The first thing is that he was honorably addressed as ‘the most excellent’ [in Greek, ‘kratiste’]. This is an honorific title for a high Roman government official or a high nobleman during those times. Thus, Theophilus was someone politically powerful and wealthy. But why did Luke have to mention this affluent man? Most probably, it is because Theophilus is the one who supported Luke in the effort of writing his Gospel and Acts. The production of writing in ancient times is an extremely costly undertaking. Unlike papers in our time, parchment [from the animal skins] and papyrus [imported from Egypt] were not cheap raw materials for writing. Quality ink was not easy to get as well. Sometimes, authors had to hire a professional scribe to write correctly on a papyrus. Luke also indicated that he researched reading earlier gospels [most probably Mark and Matthew] and interviewing the eyewitnesses [perhaps Blessed Virgin Mary]. These efforts could cost a fair amount of money as well. No wonder experts say that to produce one single copy of a gospel may cost more than 2,000 USD. Theophilus has been instrumental in the production of Luke’s Gospel.
The second information we have about him is that Theophilus was most probably a Christian or at least a Catechumen. Luke wrote the purpose of his Gospel is ‘so that you may know the truth concerning the things about which you have been instructed [Luk 1:4].’ The word ‘instructed’ in Greek is ‘katekeo,’ the root word of catechism and catechesis. Theophilus has received some sort of catechism or teaching concerning the Catholic faith, but he wanted to know more, especially the certainty of the foundation of his faith.

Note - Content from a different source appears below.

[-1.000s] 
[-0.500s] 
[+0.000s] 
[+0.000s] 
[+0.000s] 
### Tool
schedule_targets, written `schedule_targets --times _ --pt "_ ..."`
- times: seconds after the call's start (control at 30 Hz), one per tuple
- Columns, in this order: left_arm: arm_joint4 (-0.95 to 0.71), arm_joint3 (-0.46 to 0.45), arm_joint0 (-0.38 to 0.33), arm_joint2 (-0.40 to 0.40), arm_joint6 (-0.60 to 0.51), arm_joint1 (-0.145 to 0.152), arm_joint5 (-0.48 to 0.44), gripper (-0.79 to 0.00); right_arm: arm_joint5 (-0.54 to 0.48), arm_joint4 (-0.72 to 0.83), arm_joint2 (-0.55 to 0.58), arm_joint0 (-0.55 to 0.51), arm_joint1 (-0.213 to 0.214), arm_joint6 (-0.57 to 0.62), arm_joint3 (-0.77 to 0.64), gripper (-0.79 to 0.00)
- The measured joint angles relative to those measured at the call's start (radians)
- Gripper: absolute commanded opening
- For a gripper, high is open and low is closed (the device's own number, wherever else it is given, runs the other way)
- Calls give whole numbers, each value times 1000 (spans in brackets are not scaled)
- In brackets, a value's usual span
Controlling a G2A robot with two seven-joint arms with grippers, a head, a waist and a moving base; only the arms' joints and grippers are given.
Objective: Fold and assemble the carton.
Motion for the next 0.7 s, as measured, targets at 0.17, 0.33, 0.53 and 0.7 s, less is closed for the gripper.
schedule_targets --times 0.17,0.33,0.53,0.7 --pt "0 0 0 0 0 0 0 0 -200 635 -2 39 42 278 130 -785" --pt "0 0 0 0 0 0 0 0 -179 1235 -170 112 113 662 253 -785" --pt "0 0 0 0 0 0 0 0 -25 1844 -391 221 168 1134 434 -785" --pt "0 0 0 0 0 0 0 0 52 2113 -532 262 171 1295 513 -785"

How did the Gospel of Luke impact Theophilus? We are never sure, but we are confident that the Gospel has influenced millions of people tremendously. One more interesting is that the name Theophilus means the friends of God [theos + philios]. This Gospel is not just addressed to the historical figure called Theophilus, but to all of us, who are friends and lovers of God. Thus, reading carefully and prayerfully this Gospel deepens our love and friendship with the Lord. Luke’s Gospel has been acclaimed as one of the most beautifully composed books. From the stories like the prodigal son and the lost sheep, we discover more about the unparalleled mercy of God to us. From Luke also, we got the heartwarming stories of Mary as the first and most faithful disciple.
We all are called to be a Theophilus. Someone who dares to spend our time, energy, and other resources to know the certainty of our faith. And from this certainty, we are invited into loving friendship with the Lord.